Jennings praised Lawton as an example for Episcopalians, saying, “Sarah’s passion for building relationships that break down barriers and create change in the world is grounded in simple, profound Christian love.”
Lawton, a second-generation deputy who served in 2006, 2009 and 2012, was elected at the California Diocese Convention to serve again in 2015. She lives in San Francisco with her family and is development coordinator for the University of California Berkeley’s Labor Center.
In a recent interview for the House of Deputies website, Lawton said that Episcopalians need to take the long view when working for justice. “We stand on the shoulders of Anglicans like William Wilberforce and Frances Perkins,” she said. “There’s no way we finish the work in our generation. We do our part.”
She cited legislation passed by General Convention as among the best ways to put faith into action. “We listen to each other and learn from each other, and I think General Convention resolutions incorporate the voices we hear and the minority opinions,” Lawton said.
Speaking of her experience as secretary of the National and International Concerns legislative committee in 2012, she added: “I learned a lot about how important the process is from my fellow deputy Russ Randle, who chaired the committee. It takes work and time for deputies to meet. It couldn't just be done by a committee in New York.
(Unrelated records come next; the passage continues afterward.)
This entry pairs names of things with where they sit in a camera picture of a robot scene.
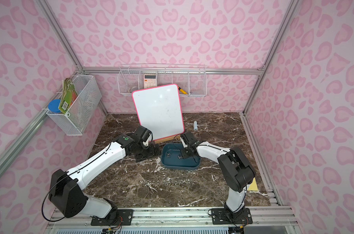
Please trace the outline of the teal plastic storage box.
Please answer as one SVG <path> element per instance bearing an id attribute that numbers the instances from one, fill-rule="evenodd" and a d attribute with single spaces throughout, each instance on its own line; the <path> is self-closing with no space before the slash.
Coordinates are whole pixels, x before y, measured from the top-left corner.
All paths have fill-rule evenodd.
<path id="1" fill-rule="evenodd" d="M 196 170 L 201 162 L 201 159 L 197 156 L 183 159 L 180 153 L 180 149 L 183 148 L 182 143 L 168 143 L 163 147 L 161 162 L 168 169 L 175 170 Z M 166 153 L 172 151 L 172 156 L 166 158 Z"/>

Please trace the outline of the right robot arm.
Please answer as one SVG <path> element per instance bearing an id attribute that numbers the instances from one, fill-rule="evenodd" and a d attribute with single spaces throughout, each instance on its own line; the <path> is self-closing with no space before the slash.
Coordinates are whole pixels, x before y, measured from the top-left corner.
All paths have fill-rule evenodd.
<path id="1" fill-rule="evenodd" d="M 191 132 L 180 136 L 184 159 L 201 157 L 219 164 L 223 177 L 229 186 L 229 194 L 224 205 L 227 221 L 238 218 L 245 210 L 245 198 L 256 171 L 243 151 L 238 147 L 223 148 L 207 141 L 197 140 Z"/>

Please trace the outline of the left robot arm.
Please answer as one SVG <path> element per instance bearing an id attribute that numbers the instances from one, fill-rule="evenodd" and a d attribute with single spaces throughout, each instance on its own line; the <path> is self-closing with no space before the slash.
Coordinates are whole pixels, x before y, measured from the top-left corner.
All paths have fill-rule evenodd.
<path id="1" fill-rule="evenodd" d="M 140 162 L 160 154 L 159 145 L 153 141 L 152 132 L 139 126 L 135 132 L 120 134 L 103 150 L 83 163 L 66 171 L 52 174 L 50 190 L 45 196 L 64 218 L 83 214 L 92 218 L 91 225 L 121 225 L 123 218 L 118 207 L 109 199 L 98 199 L 83 191 L 98 175 L 126 156 L 134 155 Z"/>

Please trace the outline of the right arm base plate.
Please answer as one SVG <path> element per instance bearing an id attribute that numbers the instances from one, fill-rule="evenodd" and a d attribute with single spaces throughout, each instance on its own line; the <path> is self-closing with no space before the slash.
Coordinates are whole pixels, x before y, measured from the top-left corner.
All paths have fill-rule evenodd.
<path id="1" fill-rule="evenodd" d="M 243 208 L 239 212 L 233 213 L 225 208 L 212 208 L 208 211 L 214 225 L 235 224 L 246 226 L 253 224 L 252 215 L 248 208 Z"/>

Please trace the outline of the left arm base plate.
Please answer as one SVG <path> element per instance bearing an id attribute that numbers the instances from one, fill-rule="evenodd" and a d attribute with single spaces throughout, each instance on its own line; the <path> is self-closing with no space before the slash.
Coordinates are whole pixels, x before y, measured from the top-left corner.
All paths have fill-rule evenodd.
<path id="1" fill-rule="evenodd" d="M 130 226 L 133 214 L 133 209 L 119 209 L 109 213 L 105 218 L 93 216 L 91 226 Z"/>

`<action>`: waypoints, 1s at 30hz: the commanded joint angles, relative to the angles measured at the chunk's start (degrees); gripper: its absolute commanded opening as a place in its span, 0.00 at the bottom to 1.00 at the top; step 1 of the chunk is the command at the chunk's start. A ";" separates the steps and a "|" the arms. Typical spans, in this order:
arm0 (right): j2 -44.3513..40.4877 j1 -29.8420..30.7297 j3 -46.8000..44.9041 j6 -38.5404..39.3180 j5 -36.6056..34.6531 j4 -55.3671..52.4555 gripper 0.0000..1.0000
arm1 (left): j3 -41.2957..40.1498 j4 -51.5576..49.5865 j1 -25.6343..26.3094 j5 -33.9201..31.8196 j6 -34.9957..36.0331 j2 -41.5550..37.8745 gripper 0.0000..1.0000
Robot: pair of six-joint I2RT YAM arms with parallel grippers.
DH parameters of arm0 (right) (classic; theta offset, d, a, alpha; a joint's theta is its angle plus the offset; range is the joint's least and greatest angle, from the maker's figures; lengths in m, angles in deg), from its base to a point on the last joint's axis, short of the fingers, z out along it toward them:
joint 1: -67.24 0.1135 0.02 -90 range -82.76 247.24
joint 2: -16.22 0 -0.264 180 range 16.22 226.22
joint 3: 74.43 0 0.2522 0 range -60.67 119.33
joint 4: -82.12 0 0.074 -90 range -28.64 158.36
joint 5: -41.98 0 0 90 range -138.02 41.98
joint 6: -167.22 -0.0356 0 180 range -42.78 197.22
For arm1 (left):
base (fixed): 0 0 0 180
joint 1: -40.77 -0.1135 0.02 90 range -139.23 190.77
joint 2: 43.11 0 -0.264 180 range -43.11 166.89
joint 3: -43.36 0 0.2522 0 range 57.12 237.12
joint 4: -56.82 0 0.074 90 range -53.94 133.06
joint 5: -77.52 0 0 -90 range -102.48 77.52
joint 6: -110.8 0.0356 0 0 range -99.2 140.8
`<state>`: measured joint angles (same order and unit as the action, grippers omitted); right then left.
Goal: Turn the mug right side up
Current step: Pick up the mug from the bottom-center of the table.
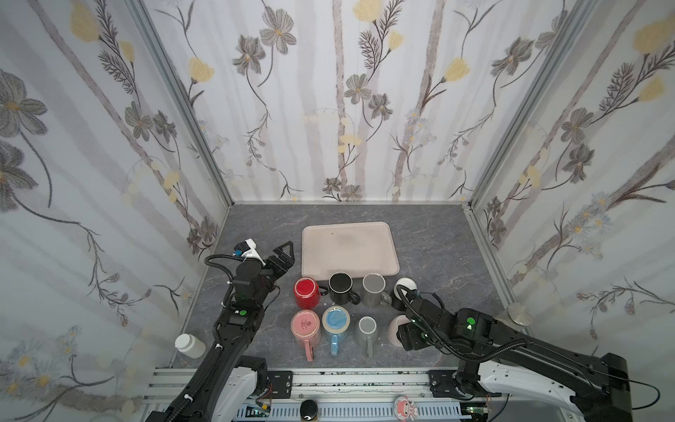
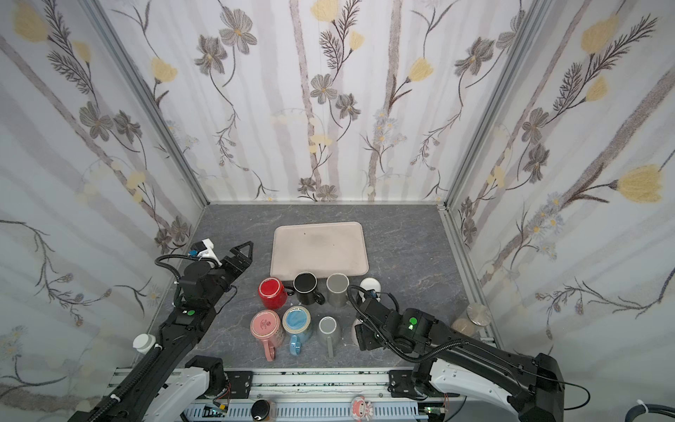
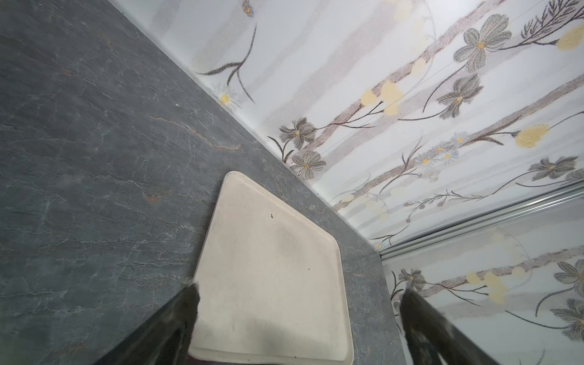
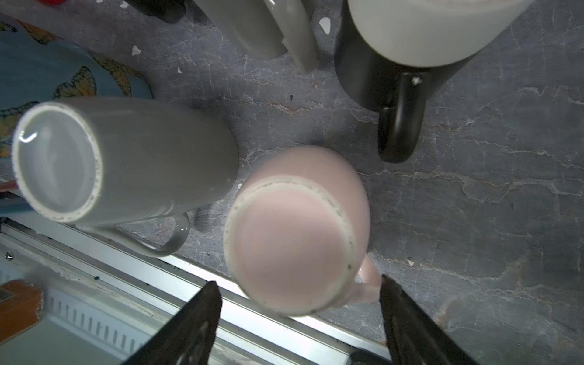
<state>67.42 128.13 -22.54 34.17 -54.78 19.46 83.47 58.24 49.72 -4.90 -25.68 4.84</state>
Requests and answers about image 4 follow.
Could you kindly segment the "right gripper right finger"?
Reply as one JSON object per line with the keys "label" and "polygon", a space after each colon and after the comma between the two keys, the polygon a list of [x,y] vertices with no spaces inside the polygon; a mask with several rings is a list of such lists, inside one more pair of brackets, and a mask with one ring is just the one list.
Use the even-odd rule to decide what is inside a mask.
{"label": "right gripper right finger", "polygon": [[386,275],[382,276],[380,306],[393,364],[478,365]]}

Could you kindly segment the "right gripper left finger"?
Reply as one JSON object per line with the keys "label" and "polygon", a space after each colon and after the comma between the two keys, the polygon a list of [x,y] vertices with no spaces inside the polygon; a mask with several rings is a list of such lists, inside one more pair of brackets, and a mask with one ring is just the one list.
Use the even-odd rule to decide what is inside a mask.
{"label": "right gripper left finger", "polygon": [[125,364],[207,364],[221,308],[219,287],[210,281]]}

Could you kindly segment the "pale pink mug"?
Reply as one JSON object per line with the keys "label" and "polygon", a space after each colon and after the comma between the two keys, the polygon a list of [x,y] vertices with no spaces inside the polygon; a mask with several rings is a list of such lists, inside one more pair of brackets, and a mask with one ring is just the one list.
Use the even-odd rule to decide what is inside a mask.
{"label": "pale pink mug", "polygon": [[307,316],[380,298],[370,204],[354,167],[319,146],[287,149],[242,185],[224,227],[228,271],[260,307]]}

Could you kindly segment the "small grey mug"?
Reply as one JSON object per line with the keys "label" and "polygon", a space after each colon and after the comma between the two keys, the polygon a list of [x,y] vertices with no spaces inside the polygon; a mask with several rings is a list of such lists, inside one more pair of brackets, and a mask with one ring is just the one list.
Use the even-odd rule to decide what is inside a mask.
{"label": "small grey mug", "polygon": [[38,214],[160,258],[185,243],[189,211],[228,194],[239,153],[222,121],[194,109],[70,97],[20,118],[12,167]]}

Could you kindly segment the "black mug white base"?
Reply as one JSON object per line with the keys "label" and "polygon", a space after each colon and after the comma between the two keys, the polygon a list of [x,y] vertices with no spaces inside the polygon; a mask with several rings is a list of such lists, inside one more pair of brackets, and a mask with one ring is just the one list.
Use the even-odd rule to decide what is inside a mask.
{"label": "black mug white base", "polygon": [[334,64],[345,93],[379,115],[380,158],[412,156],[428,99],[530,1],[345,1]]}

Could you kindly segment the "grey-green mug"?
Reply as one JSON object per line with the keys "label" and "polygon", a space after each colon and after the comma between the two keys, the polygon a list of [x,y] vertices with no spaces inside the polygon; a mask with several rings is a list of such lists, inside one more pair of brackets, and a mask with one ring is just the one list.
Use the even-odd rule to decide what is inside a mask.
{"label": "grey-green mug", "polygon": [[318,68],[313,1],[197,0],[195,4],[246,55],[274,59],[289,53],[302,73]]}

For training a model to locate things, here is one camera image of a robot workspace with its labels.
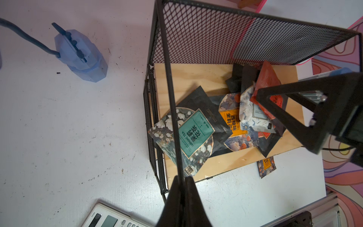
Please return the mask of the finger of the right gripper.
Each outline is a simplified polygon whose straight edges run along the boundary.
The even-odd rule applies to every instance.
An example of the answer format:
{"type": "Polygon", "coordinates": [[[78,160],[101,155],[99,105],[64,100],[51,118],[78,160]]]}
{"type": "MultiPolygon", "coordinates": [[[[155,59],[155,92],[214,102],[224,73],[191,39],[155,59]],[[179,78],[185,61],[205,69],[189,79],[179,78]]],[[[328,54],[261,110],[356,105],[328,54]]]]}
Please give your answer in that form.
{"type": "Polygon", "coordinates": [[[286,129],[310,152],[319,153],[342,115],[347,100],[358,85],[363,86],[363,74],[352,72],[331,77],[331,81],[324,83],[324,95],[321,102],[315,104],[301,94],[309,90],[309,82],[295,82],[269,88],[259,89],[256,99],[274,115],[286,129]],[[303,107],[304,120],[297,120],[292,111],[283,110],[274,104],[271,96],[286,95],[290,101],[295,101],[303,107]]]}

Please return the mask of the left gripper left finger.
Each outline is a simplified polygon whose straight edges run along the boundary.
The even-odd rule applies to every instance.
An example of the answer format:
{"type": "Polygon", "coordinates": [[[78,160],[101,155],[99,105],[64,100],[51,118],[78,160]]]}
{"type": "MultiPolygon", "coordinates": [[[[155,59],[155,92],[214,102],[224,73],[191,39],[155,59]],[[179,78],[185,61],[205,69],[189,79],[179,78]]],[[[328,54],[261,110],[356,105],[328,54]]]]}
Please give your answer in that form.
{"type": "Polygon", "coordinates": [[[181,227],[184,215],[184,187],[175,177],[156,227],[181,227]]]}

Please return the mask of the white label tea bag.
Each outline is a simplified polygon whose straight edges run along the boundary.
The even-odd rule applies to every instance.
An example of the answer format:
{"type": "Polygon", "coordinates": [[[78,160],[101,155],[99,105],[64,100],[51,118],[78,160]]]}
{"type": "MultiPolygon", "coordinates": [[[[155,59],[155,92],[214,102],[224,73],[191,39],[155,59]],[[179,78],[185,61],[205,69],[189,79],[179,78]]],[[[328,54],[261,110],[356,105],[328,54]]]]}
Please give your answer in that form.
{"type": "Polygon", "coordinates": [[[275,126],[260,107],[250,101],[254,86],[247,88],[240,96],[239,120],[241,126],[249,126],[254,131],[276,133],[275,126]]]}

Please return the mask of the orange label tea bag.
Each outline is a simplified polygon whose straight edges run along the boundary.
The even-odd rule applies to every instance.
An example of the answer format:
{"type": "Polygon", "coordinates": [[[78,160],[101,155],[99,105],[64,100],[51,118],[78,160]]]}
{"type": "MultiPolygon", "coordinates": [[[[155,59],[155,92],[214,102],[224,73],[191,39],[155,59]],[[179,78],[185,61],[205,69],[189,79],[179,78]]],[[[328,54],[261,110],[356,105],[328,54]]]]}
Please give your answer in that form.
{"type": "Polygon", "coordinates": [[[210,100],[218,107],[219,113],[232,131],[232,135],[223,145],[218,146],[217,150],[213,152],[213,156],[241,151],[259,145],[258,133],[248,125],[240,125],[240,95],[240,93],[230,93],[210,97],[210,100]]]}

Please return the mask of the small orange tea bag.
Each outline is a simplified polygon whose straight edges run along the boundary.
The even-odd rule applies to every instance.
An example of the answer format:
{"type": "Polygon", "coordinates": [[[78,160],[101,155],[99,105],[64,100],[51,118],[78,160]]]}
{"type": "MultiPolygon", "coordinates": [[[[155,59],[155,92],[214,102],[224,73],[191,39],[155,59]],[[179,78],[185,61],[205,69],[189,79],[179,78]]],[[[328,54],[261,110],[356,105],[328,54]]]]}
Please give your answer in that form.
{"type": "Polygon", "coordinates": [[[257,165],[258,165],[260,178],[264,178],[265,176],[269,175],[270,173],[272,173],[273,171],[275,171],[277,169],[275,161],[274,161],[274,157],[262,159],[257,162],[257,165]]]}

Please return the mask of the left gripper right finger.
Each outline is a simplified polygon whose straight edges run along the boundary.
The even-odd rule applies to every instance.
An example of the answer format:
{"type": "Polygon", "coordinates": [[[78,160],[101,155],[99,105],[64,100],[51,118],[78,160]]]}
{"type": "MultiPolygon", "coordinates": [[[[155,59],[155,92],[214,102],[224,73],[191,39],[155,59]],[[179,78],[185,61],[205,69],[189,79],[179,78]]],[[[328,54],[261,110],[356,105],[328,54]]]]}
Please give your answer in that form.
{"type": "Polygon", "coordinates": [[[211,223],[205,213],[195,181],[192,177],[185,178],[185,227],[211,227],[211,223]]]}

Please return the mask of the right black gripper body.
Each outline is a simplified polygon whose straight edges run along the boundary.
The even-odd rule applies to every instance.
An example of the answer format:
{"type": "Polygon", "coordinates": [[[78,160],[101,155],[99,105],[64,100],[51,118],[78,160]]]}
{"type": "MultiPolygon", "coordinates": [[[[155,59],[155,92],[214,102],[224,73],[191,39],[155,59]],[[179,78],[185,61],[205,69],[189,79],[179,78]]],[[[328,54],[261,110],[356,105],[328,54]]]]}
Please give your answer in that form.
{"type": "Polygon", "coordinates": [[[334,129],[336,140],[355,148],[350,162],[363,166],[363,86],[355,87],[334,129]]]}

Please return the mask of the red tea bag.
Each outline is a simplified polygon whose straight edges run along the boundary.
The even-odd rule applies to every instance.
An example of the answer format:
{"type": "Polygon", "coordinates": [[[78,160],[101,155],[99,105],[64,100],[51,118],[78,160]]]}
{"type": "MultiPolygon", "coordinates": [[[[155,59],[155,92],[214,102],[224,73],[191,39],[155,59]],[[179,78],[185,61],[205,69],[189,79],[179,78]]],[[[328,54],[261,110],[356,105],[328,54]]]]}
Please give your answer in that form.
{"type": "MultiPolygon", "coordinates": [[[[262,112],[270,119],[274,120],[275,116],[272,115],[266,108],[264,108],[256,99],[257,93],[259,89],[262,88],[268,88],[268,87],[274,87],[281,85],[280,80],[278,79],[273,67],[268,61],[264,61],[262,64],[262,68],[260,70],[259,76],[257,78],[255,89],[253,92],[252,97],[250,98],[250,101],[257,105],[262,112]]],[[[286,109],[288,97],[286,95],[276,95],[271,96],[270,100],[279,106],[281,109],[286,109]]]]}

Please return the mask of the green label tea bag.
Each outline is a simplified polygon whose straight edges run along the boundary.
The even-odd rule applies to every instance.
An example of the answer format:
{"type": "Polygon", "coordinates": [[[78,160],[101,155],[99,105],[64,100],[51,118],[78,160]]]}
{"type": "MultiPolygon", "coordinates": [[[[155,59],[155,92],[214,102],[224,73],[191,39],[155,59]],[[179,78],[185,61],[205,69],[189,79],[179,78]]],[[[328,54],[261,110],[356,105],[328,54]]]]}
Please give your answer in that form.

As large and unwieldy as the House of Deputies can be, there’s something that would be lost if we didn’t have it.”
Jennings, who was elected at the 77th General Convention in 2012, established the medal in October of that year to honor clergy and laypeople who have given distinguished service to the House of Deputies and the Episcopal Church.
The triennial General Convention is the governing body of The Episcopal Church and includes the House of Bishops and the House of Deputies. The next General Convention will be held in June 2015 in Salt Lake City.